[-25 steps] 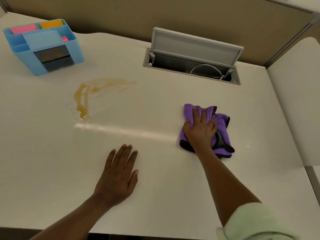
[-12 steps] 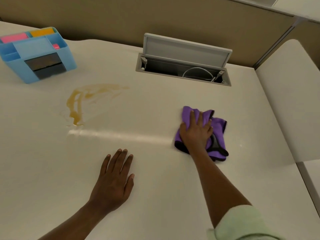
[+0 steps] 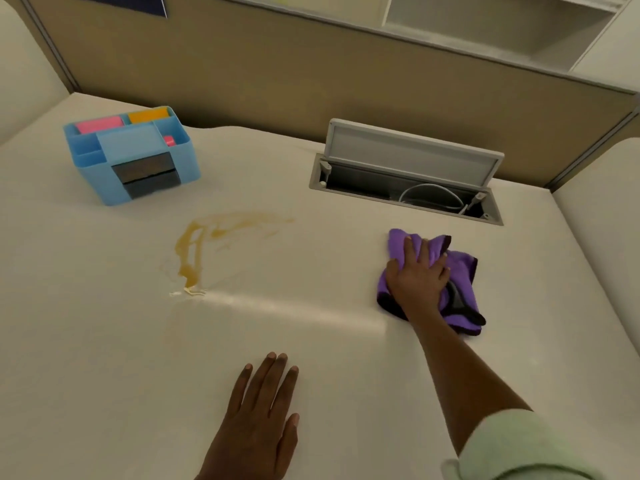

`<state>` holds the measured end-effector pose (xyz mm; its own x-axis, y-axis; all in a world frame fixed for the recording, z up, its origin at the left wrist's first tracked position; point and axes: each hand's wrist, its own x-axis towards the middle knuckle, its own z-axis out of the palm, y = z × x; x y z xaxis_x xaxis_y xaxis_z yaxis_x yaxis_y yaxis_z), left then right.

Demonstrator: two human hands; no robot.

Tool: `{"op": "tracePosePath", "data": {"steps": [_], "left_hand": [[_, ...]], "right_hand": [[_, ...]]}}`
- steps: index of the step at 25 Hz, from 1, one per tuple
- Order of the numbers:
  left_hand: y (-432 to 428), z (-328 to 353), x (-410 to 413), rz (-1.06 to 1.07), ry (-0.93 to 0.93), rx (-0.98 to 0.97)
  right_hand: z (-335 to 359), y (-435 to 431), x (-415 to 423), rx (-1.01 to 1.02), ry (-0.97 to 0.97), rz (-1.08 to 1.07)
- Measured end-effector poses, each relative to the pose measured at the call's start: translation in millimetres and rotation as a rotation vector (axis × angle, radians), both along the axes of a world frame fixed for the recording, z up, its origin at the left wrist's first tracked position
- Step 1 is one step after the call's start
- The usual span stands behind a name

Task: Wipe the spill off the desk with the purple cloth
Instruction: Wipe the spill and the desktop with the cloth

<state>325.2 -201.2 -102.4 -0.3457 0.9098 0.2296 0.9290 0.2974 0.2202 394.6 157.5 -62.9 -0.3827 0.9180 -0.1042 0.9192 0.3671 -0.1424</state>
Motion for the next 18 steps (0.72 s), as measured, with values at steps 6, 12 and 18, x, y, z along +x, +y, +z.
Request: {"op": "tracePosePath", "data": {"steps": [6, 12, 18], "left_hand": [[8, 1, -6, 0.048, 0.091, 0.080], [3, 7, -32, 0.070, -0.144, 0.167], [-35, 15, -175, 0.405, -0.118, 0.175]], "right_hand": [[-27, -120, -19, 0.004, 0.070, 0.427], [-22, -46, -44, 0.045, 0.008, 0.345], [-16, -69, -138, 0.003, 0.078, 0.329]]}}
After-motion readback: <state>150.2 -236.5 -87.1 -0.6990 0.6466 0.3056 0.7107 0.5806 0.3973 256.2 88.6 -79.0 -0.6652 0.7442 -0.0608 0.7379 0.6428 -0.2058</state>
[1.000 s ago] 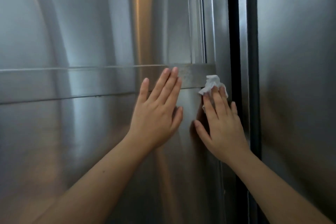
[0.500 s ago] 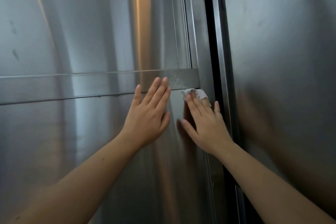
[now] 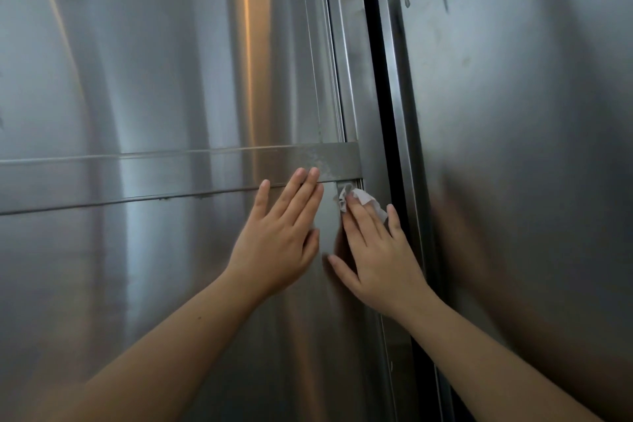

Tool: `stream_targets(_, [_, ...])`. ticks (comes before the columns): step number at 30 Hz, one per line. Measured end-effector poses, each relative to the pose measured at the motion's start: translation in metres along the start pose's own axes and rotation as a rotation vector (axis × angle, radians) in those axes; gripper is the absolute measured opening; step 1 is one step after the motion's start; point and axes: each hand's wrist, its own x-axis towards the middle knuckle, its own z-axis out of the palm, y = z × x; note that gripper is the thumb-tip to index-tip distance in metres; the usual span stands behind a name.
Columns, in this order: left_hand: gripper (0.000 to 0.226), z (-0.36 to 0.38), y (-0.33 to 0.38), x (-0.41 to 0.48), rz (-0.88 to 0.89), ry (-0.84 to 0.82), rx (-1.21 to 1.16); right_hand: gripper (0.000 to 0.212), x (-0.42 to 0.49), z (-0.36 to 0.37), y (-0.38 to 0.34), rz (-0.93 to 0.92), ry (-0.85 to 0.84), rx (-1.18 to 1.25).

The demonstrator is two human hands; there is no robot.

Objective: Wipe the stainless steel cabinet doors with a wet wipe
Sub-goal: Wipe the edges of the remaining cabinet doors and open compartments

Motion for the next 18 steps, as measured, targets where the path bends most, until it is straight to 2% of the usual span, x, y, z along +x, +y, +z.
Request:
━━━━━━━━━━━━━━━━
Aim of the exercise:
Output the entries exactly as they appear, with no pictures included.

Result of the task:
[-25 steps] 
[-12 steps] 
[+0 steps] 

`<state>` holds the measured end-effector pose (xyz mm; its own x-axis, y-axis; all in a world frame fixed for the recording, z up, its origin at the left wrist's first tracked position; point and axes: each hand's wrist, its own x-axis towards the middle knuckle, its own z-axis out of the palm, y = z × x; x y z xaxis_x xaxis_y xaxis_z yaxis_x yaxis_y yaxis_z), left then right.

Demonstrator: two human hands; no robot.

Tool: `{"op": "tracePosePath", "data": {"steps": [_], "left_hand": [[_, ...]], "right_hand": [[_, ...]]}}`
- steps: index of the step at 25 Hz, from 1, one per tuple
- Order of the numbers:
  left_hand: y (-432 to 428), z (-328 to 353), x (-410 to 413), rz (-1.06 to 1.07), ry (-0.93 to 0.93), rx (-0.98 to 0.97)
  right_hand: z (-335 to 359), y (-435 to 431), x (-415 to 423), rx (-1.01 to 1.02), ry (-0.97 to 0.97), rz (-1.08 to 1.07)
- Measured end-effector poses, each relative to the pose measured at the call's start: translation in millimetres and rotation as a rotation vector (axis × angle, radians), both along the axes of a world frame fixed for the recording, z up, its origin at the left wrist's first tracked position
- Step 1 is one step after the call's start
- The usual span stands behind a name

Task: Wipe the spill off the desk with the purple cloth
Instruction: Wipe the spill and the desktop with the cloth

<state>325.2 -201.2 -102.4 -0.3457 0.9098 0.2296 0.9290 0.2974 0.2202 394.6 157.5 -62.9 -0.3827 0.9180 -0.1042 0.9192 0.3671 -0.1424</state>
Motion for the next 18 steps (0.72 s), as measured, with values at steps 6, 12 and 18, x, y, z along +x, +y, +z.
Request: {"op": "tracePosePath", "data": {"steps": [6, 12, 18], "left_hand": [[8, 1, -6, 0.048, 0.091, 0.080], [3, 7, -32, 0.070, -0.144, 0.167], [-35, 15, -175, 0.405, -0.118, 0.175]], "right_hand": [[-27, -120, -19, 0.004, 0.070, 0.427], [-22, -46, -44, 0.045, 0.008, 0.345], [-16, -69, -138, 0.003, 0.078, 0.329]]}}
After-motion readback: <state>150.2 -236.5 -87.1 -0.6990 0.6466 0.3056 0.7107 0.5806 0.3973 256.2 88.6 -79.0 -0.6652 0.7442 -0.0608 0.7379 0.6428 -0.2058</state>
[1.000 s ago] 
[0.500 s ago] 
[now] 

Tool: `stream_targets(_, [_, ...])`. ticks (comes before the columns): step number at 30 Hz, one per line. Measured end-effector poses, each relative to the pose measured at the motion's start: translation in metres along the start pose's own axes and rotation as a rotation vector (axis × angle, radians) in those axes; gripper is the absolute measured opening; step 1 is one step after the motion's start; point and axes: each hand's wrist, its own x-axis towards the middle knuckle, its own z-axis out of the palm, y = z × x; note that gripper is the thumb-tip to index-tip distance in metres; the usual span stands behind a name.
Columns, in this order: left_hand: gripper (0.000 to 0.226), z (-0.36 to 0.38), y (-0.33 to 0.38), x (-0.41 to 0.48), rz (-0.88 to 0.89), ry (-0.84 to 0.82), rx (-1.21 to 1.16); right_hand: gripper (0.000 to 0.212), x (-0.42 to 0.49), z (-0.36 to 0.37), y (-0.38 to 0.34), rz (-0.93 to 0.92), ry (-0.85 to 0.84), rx (-1.18 to 1.25).

The demonstrator is two human hands; there is no robot.

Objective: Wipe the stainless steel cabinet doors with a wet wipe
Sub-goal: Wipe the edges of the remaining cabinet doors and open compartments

Motion for the next 18 steps, as measured, targets where the path bends most, until it is straight to 2% of the usual span, x, y, z along +x, +y, +z.
Request:

The exercise ends with this answer.